Records contained in a dataset
=== Begin Enclosure ===

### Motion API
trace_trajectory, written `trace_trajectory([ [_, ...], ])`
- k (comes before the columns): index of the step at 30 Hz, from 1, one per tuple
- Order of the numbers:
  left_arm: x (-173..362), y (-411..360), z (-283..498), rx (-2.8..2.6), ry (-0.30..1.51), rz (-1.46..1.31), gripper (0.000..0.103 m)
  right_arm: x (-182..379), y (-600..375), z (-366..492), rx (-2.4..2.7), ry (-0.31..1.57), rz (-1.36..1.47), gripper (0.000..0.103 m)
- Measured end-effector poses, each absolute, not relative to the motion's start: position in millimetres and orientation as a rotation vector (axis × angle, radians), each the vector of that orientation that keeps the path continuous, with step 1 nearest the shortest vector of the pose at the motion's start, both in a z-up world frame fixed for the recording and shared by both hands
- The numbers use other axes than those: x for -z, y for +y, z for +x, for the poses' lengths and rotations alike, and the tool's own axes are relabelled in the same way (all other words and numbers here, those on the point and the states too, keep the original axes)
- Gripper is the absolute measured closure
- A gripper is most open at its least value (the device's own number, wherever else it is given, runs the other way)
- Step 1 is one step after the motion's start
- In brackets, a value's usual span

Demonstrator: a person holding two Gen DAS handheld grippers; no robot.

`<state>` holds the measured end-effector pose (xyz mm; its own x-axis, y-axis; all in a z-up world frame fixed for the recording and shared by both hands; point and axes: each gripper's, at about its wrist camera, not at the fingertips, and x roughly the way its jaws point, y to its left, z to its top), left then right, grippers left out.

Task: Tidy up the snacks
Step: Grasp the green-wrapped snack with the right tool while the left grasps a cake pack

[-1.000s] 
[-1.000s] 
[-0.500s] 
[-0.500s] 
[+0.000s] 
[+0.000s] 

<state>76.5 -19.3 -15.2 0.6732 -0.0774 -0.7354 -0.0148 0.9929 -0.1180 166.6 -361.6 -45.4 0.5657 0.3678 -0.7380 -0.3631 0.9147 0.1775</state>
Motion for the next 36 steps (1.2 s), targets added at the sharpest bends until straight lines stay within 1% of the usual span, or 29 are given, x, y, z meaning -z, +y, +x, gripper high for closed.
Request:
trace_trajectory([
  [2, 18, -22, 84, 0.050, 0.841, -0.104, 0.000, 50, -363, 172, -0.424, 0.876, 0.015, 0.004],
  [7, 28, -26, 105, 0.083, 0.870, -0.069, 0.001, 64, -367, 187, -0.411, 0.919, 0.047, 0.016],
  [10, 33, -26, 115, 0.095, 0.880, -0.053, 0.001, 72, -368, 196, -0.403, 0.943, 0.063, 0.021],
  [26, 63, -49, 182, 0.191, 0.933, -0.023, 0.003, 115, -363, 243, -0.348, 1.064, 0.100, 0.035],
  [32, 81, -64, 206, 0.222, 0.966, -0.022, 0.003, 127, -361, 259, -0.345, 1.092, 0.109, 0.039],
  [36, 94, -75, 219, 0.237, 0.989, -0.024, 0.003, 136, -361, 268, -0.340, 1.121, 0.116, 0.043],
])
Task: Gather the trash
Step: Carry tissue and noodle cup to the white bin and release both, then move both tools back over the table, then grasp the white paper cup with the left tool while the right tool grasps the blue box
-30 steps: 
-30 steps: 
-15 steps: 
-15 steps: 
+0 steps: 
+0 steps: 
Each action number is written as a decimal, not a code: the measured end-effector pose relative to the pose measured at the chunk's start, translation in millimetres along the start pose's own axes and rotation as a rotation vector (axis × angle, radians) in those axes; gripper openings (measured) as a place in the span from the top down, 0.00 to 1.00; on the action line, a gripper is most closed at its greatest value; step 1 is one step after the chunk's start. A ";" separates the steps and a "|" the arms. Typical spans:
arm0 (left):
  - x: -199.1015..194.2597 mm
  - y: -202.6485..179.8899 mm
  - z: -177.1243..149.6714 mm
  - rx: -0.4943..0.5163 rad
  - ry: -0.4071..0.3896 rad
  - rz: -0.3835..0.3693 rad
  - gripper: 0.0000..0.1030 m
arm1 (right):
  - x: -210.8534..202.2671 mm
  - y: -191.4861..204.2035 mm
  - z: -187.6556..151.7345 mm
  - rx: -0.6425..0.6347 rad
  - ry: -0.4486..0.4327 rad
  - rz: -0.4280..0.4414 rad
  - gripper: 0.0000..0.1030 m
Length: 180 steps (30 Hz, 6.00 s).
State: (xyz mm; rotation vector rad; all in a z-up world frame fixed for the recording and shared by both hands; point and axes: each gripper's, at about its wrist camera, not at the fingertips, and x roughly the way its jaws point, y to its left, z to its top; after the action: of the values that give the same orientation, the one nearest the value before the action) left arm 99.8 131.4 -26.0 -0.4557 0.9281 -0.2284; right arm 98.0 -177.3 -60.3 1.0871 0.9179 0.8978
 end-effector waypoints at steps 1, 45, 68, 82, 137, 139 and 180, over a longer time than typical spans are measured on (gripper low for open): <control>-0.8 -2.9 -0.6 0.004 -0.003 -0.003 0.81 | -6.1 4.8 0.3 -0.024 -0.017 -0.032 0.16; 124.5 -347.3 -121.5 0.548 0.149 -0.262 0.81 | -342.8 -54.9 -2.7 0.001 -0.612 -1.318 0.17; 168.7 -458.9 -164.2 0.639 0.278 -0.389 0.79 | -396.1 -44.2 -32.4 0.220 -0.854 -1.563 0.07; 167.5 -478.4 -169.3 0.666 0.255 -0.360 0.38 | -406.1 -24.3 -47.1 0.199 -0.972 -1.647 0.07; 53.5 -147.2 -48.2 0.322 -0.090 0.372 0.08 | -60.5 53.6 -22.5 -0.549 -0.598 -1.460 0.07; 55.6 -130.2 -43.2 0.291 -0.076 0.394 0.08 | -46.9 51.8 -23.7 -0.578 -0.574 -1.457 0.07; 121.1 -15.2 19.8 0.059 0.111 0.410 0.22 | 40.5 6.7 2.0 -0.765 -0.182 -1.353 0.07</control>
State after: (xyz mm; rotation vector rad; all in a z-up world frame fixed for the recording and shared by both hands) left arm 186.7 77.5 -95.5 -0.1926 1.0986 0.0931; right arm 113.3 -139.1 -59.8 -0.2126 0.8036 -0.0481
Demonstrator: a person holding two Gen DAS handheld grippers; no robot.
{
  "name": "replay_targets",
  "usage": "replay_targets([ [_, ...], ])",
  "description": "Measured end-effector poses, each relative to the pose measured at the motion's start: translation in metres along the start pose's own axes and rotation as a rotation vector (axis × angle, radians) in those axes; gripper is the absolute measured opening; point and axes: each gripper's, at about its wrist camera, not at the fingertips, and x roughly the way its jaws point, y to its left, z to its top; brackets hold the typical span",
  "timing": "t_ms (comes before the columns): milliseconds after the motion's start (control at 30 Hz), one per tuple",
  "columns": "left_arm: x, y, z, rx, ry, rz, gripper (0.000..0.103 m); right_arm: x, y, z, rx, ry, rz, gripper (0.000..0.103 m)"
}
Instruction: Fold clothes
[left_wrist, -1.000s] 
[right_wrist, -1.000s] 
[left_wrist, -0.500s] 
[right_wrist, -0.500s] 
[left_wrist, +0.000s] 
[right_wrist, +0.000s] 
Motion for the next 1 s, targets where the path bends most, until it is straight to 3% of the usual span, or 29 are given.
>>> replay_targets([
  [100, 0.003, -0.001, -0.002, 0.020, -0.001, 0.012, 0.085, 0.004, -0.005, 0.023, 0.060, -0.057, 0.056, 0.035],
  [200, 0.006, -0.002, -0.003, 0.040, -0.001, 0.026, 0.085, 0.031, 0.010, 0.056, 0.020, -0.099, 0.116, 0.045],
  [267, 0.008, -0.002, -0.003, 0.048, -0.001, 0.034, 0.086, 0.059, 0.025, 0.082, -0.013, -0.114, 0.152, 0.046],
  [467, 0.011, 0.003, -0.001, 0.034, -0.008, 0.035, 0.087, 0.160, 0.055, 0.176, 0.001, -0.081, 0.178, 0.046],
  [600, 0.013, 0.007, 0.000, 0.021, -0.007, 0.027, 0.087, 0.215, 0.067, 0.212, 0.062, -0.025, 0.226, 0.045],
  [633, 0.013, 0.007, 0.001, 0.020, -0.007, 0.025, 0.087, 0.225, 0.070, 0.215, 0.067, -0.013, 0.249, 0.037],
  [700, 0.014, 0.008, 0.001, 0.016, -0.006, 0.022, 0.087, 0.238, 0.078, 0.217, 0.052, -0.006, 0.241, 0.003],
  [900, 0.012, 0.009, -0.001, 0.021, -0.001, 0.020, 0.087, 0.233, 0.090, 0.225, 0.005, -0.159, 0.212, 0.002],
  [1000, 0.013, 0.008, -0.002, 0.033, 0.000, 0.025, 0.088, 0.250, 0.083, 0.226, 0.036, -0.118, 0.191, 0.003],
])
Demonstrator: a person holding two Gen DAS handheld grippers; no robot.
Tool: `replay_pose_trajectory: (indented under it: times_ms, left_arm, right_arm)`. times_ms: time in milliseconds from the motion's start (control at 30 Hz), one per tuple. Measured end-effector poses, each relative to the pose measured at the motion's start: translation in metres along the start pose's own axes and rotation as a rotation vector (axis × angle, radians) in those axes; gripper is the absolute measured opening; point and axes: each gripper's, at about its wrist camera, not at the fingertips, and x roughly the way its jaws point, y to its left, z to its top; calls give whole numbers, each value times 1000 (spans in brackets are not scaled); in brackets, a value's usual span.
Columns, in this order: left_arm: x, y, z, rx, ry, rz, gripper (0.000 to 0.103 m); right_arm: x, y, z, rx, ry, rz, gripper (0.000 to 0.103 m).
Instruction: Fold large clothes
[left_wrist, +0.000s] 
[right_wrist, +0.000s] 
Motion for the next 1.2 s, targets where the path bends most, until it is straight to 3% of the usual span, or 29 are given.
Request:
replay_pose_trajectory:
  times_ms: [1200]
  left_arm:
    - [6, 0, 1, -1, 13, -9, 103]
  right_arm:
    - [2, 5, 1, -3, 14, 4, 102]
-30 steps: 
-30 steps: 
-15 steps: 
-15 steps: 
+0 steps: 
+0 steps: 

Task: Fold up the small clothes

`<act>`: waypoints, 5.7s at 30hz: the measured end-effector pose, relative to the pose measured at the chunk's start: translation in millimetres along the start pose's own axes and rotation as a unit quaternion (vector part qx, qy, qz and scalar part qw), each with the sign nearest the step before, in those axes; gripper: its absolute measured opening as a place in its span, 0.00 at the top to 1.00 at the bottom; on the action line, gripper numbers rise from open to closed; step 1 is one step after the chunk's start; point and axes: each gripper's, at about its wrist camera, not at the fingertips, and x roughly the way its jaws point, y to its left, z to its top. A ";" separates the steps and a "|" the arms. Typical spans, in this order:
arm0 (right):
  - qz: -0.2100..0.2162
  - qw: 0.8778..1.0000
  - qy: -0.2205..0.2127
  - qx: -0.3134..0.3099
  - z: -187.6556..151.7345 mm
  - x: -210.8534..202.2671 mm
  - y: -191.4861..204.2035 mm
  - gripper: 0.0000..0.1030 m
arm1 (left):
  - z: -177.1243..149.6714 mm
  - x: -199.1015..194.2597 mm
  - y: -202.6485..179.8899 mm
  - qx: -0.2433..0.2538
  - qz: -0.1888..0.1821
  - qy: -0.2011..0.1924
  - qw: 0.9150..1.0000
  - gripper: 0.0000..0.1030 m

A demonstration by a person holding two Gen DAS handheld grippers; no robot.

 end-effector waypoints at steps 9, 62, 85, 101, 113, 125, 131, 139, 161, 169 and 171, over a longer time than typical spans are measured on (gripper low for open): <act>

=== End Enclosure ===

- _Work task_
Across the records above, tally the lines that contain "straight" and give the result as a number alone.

- _Written solution_
3